*Stored items from a collection:*
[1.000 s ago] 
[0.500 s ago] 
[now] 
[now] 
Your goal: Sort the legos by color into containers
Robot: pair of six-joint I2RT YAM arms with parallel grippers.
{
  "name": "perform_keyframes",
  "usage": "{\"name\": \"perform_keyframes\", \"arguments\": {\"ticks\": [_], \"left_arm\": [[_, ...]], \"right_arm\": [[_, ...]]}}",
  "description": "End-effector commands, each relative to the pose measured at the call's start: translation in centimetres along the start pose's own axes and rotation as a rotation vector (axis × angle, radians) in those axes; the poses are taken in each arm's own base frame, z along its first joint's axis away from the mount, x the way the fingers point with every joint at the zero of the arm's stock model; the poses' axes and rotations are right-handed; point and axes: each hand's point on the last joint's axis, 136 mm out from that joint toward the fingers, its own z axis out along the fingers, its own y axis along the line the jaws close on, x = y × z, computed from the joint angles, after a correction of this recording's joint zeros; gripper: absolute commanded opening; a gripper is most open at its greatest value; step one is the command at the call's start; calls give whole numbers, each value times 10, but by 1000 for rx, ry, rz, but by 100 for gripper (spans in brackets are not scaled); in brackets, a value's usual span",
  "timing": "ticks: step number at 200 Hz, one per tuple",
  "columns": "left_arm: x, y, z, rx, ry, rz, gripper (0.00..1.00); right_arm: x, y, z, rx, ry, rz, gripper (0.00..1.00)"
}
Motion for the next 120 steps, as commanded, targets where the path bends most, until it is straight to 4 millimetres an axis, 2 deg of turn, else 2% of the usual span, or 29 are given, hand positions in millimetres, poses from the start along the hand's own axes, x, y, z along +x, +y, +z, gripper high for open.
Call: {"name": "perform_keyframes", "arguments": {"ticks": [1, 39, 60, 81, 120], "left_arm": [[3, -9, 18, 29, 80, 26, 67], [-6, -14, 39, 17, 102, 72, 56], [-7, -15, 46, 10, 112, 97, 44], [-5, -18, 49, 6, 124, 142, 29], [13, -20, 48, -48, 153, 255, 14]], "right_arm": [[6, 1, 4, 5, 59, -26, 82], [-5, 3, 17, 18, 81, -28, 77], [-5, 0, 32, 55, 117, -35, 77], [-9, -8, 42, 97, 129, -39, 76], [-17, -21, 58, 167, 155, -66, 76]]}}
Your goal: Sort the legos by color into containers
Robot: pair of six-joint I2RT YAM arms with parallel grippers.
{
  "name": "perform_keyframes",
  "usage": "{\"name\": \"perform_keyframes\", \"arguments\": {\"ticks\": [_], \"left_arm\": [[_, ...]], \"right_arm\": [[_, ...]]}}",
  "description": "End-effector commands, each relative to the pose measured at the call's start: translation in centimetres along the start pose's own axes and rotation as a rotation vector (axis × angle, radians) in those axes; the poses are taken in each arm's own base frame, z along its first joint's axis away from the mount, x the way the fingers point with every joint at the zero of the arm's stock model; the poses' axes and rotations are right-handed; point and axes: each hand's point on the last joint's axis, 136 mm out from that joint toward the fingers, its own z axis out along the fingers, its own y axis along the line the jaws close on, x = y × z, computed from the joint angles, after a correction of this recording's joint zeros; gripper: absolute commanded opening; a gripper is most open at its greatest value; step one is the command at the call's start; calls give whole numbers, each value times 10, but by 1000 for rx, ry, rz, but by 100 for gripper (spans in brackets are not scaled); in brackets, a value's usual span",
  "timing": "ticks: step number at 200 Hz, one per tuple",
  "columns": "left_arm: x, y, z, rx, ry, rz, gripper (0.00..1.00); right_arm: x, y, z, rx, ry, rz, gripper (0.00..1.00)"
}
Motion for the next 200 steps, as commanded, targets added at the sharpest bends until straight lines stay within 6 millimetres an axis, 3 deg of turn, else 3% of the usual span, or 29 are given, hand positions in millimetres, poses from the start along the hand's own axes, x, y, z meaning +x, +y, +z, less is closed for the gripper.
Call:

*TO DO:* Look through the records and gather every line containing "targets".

*OUTPUT OF THE EXERCISE:*
Motion for the next 120 steps, as commanded, targets where the path bends most, until it is straight to 4 millimetres an axis, 2 deg of turn, else 2% of the usual span, or 29 are given, hand positions in millimetres, poses from the start along the hand's own axes, x, y, z along +x, +y, +z, gripper high for open.
Motion for the next 200 steps, as commanded, targets added at the sharpest bends until straight lines stay within 6 millimetres an axis, 3 deg of turn, else 3% of the usual span, or 29 are given, hand positions in millimetres, poses from the start along the hand's own axes, x, y, z meaning +x, +y, +z, less is closed for the gripper.

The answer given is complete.